Division of Clinical Neuroscience, Chiba University Center for Forensic Mental Health, 1-8-1 Inohana, Chiba, 260-8670, Japan.
Department of CNS Research, New Drug Research Division, Otsuka Pharmaceutical Co., Ltd., Tokushima, Japan.
Psychopharmacology (Berl). 2017 Nov;234(21):3165-3173. doi: 10.1007/s00213-017-4700-z. Epub 2017 Jul 26.
Brexpiprazole, a serotonin-dopamine activity modulator, is approved in the USA as an adjunctive therapy to antidepressants for treating major depressive disorders. Similar to the N-methyl-D-aspartate receptor (NMDAR) antagonist ketamine, the combination of brexpiprazole and fluoxetine has demonstrated antidepressant-like effects in animal models of depression.
The present study was conducted to examine whether the combination of brexpiprazole and fluoxetine could affect the tissue levels of amino acids [glutamate, glutamine, γ-aminobutyric acid (GABA), D-serine, L-serine, and glycine] that are associated with NMDAR neurotransmission.
The tissue levels of amino acids in the frontal cortex, striatum, hippocampus, and cerebellum were measured after a single [or repeated (14 days)] oral administration of vehicle, fluoxetine (10 mg/kg), brexpiprazole (0.1 mg/kg), or a combination of the two drugs. Furthermore, we measured the tissue levels of amino acids after a single administration of the NMDAR antagonist (R)-ketamine.
A single injection of the combination of fluoxetine and brexpiprazole significantly increased GABA levels in the striatum, the D-serine/L-serine ratio in the frontal cortex, and the glycine/L-serine ratio in the hippocampus. A repeated administration of the combination significantly altered the tissue levels of amino acids in all regions. Interestingly, a repeated administration of the combination significantly decreased the D-serine/L-serine ratio in the frontal cortex, striatum, and hippocampus. In contrast, a single administration of (R)-ketamine significantly increased the D-serine/L-serine ratio in the frontal cortex.
These results suggested that alterations in the tissue levels of these amino acids may be involved in the antidepressant-like effects of the combination of brexpiprazole and fluoxetine.
布瑞哌唑是一种血清素-多巴胺活动调节剂,已获美国批准,作为抗抑郁药的辅助治疗药物,用于治疗重度抑郁症。与 N-甲基-D-天冬氨酸受体(NMDAR)拮抗剂氯胺酮类似,布瑞哌唑与氟西汀联合使用在抑郁症动物模型中显示出抗抑郁样作用。
本研究旨在探讨布瑞哌唑与氟西汀联合应用是否会影响与 NMDAR 神经传递相关的组织氨基酸水平[谷氨酸、谷氨酰胺、γ-氨基丁酸(GABA)、D-丝氨酸、L-丝氨酸和甘氨酸]。

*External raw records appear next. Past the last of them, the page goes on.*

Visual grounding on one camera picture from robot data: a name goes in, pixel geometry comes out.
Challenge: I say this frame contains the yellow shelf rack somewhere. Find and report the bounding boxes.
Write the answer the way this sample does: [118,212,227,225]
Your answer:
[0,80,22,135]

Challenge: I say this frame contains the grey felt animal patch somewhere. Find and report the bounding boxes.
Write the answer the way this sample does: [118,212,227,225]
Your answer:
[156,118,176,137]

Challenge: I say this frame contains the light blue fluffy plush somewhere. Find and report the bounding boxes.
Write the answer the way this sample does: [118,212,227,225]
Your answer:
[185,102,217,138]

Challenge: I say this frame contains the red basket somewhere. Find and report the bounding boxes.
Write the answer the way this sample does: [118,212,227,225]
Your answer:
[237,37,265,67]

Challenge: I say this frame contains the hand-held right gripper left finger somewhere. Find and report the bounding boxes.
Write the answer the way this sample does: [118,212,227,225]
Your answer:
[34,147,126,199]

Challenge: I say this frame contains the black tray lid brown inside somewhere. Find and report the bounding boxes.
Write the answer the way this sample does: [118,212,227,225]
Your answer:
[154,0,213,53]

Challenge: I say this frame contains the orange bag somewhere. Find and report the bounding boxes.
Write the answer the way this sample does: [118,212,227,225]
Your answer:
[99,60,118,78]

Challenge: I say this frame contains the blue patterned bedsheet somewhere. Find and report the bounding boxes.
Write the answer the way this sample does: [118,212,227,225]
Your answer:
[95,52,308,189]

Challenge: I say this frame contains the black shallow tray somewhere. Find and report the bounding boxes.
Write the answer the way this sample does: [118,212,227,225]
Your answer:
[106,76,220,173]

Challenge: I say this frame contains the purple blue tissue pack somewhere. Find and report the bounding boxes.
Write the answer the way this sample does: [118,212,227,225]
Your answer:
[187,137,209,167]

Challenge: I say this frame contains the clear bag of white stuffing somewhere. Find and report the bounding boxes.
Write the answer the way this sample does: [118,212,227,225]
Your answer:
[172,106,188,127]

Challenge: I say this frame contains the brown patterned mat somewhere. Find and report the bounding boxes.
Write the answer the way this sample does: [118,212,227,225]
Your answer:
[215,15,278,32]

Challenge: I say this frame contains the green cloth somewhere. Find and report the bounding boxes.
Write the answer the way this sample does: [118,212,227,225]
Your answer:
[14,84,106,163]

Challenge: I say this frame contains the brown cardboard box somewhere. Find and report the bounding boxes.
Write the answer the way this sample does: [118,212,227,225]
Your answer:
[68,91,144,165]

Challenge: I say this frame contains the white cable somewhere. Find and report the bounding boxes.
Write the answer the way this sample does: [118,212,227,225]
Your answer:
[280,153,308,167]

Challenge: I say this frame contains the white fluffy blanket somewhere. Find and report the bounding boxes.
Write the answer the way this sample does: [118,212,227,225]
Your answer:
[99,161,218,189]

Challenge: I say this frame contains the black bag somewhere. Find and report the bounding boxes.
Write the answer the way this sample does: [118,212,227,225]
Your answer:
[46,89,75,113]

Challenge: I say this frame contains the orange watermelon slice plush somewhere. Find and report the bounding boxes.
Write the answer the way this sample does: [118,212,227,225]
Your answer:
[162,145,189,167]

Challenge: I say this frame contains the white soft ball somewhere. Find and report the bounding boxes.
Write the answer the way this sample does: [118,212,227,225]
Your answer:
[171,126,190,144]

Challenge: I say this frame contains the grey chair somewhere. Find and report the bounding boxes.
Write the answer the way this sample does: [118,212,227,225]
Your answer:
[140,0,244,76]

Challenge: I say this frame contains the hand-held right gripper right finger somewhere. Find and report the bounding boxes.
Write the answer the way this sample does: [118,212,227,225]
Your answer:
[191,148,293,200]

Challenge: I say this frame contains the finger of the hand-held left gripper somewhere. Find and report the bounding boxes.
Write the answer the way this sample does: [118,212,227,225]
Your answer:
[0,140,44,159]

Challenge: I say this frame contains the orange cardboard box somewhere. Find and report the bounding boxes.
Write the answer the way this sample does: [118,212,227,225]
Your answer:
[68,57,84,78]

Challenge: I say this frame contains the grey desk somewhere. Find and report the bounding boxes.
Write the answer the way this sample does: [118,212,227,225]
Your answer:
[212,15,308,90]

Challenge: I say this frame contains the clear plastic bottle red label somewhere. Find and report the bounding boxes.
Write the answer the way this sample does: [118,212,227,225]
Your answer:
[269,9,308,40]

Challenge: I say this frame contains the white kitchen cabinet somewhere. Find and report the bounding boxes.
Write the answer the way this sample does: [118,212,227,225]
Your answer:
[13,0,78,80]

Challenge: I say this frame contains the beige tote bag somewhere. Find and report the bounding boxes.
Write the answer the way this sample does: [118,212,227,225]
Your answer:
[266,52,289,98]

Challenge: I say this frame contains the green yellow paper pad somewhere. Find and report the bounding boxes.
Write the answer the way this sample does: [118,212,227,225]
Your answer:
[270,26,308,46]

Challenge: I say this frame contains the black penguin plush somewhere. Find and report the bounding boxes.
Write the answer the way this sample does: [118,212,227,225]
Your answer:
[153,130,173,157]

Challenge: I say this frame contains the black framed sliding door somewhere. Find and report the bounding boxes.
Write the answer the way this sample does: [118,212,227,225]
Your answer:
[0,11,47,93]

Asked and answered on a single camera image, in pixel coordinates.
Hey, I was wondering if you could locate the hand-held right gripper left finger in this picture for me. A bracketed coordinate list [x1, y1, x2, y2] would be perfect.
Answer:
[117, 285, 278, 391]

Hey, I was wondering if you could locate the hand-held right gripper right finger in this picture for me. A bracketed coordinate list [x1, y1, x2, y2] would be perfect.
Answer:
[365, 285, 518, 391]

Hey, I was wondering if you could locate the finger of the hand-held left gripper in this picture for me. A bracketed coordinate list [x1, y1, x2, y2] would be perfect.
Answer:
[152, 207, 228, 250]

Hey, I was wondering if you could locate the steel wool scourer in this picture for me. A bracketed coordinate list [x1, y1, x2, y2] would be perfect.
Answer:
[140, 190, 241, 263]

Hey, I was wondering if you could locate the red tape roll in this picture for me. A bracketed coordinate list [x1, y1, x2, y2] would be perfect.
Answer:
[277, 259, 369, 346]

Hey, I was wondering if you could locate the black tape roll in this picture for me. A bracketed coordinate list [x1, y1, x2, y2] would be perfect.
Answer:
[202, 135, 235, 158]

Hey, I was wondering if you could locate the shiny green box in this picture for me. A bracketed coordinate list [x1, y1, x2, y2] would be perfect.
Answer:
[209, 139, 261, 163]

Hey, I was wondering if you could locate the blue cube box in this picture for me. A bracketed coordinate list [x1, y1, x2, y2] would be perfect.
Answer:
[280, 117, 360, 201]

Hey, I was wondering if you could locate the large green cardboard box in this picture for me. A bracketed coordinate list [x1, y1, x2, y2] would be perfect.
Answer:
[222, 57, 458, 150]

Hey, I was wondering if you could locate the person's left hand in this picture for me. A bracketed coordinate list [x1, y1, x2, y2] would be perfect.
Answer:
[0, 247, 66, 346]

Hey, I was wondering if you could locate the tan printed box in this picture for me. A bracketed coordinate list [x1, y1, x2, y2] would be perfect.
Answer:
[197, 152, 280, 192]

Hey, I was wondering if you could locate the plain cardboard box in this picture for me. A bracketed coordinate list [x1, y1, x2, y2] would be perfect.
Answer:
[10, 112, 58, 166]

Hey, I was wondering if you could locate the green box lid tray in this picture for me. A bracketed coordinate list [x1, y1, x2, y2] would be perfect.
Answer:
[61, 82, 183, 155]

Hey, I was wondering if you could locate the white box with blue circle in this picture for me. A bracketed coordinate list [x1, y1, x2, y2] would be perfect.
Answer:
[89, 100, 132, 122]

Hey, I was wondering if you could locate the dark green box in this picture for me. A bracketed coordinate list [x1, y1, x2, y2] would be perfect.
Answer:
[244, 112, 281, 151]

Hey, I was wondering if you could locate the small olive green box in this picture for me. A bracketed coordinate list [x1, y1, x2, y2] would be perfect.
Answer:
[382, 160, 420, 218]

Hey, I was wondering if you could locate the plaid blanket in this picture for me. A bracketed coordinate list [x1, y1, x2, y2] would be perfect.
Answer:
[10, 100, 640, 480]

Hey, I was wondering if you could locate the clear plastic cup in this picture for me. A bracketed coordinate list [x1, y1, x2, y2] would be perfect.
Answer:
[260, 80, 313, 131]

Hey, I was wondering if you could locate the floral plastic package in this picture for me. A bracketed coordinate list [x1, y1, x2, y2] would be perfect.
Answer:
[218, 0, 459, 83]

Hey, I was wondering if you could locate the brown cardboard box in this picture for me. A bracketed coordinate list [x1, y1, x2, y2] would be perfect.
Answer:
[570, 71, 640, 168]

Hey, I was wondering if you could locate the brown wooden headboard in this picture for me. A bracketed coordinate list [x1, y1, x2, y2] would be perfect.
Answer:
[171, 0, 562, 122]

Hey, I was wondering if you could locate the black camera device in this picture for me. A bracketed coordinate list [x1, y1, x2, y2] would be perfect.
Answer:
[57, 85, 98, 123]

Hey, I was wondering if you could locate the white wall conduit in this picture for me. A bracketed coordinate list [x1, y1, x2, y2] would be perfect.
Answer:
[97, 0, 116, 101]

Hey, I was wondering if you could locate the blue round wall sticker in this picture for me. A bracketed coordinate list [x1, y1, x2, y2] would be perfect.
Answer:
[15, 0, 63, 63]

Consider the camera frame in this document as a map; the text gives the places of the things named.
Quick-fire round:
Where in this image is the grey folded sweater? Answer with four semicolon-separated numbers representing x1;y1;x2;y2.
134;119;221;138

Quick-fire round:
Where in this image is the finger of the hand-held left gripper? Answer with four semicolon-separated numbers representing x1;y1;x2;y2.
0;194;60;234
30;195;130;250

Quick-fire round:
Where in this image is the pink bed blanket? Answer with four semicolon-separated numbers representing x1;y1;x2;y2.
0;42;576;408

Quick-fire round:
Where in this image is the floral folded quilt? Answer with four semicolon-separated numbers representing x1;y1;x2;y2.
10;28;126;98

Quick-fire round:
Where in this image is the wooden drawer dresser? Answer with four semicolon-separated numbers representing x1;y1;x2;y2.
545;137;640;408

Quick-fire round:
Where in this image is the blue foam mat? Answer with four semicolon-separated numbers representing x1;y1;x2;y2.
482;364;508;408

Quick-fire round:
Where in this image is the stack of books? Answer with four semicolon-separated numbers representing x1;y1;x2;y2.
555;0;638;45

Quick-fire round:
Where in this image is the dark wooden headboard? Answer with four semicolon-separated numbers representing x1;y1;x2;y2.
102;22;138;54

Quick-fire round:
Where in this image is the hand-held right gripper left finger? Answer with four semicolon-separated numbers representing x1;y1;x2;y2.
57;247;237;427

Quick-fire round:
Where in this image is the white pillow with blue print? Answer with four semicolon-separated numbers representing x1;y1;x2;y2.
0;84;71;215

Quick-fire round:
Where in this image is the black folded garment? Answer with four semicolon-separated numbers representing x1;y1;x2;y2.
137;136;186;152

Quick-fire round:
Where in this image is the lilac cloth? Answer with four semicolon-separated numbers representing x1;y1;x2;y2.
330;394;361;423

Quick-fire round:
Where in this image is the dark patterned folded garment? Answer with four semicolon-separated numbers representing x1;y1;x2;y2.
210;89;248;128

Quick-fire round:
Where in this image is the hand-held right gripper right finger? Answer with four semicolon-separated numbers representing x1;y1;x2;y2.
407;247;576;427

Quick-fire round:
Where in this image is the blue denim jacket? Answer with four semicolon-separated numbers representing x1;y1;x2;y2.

单次[或重复(14 天)]口服给予载体、氟西汀(10mg/kg)、布瑞哌唑(0.1mg/kg)或两药联合后,检测前额皮质、纹状体、海马和小脑组织中的氨基酸水平。此外,我们还检测了单次给予 NMDAR 拮抗剂(R)-氯胺酮后氨基酸的组织水平。
单次给予氟西汀和布瑞哌唑联合用药显著增加了纹状体中的 GABA 水平、前额皮质中的 D-丝氨酸/L-丝氨酸比值和海马中的甘氨酸/L-丝氨酸比值。重复给予该联合用药显著改变了所有区域的氨基酸组织水平。有趣的是,重复给予该联合用药显著降低了前额皮质、纹状体和海马中的 D-丝氨酸/L-丝氨酸比值。相反,单次给予(R)-氯胺酮显著增加了前额皮质中的 D-丝氨酸/L-丝氨酸比值。
这些结果表明,这些氨基酸的组织水平的改变可能与布瑞哌唑和氟西汀联合应用的抗抑郁样作用有关。